## THE DATA

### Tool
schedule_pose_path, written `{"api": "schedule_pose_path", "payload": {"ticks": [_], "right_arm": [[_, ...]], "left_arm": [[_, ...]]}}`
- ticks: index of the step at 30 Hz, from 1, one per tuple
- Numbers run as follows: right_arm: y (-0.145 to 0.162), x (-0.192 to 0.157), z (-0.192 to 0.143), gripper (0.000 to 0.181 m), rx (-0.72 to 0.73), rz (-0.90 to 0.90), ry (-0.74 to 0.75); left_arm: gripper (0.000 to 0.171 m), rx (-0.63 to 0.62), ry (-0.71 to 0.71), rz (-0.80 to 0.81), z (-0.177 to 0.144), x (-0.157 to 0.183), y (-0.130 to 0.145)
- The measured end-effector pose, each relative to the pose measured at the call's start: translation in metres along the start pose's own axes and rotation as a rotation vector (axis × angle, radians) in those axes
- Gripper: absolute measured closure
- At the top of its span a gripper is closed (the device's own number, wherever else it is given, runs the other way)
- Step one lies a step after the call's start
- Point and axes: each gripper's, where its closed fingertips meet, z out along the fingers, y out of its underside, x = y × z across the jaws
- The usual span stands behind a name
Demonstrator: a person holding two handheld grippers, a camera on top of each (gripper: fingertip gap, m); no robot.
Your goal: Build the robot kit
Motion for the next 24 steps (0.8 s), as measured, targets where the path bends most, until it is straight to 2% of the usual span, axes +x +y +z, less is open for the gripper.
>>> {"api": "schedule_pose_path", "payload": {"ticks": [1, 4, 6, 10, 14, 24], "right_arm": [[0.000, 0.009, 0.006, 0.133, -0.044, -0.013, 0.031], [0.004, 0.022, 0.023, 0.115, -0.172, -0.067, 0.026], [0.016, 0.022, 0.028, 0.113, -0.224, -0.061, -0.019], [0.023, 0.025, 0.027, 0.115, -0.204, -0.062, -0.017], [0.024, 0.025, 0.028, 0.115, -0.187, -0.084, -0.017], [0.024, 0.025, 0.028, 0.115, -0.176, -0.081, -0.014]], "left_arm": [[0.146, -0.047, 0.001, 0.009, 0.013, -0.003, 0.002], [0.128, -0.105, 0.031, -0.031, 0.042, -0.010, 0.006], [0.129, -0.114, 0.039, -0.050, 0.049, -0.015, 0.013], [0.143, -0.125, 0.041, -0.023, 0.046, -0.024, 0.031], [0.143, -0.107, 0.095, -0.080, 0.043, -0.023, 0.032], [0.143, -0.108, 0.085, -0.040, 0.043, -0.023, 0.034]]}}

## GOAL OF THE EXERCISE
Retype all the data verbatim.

## EXERCISE SOLUTION
### Tool
schedule_pose_path, written `{"api": "schedule_pose_path", "payload": {"ticks": [_], "right_arm": [[_, ...]], "left_arm": [[_, ...]]}}`
- ticks: index of the step at 30 Hz, from 1, one per tuple
- Numbers run as follows: right_arm: y (-0.145 to 0.162), x (-0.192 to 0.157), z (-0.192 to 0.143), gripper (0.000 to 0.181 m), rx (-0.72 to 0.73), rz (-0.90 to 0.90), ry (-0.74 to 0.75); left_arm: gripper (0.000 to 0.171 m), rx (-0.63 to 0.62), ry (-0.71 to 0.71), rz (-0.80 to 0.81), z (-0.177 to 0.144), x (-0.157 to 0.183), y (-0.130 to 0.145)
- The measured end-effector pose, each relative to the pose measured at the call's start: translation in metres along the start pose's own axes and rotation as a rotation vector (axis × angle, radians) in those axes
- Gripper: absolute measured closure
- At the top of its span a gripper is closed (the device's own number, wherever else it is given, runs the other way)
- Step one lies a step after the call's start
- Point and axes: each gripper's, where its closed fingertips meet, z out along the fingers, y out of its underside, x = y × z across the jaws
- The usual span stands behind a name
Demonstrator: a person holding two handheld grippers, a camera on top of each (gripper: fingertip gap, m); no robot.
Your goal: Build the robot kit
Motion for the next 24 steps (0.8 s), as measured, targets where the path bends most, until it is straight to 2% of the usual span, axes +x +y +z, less is open for the gripper.
>>> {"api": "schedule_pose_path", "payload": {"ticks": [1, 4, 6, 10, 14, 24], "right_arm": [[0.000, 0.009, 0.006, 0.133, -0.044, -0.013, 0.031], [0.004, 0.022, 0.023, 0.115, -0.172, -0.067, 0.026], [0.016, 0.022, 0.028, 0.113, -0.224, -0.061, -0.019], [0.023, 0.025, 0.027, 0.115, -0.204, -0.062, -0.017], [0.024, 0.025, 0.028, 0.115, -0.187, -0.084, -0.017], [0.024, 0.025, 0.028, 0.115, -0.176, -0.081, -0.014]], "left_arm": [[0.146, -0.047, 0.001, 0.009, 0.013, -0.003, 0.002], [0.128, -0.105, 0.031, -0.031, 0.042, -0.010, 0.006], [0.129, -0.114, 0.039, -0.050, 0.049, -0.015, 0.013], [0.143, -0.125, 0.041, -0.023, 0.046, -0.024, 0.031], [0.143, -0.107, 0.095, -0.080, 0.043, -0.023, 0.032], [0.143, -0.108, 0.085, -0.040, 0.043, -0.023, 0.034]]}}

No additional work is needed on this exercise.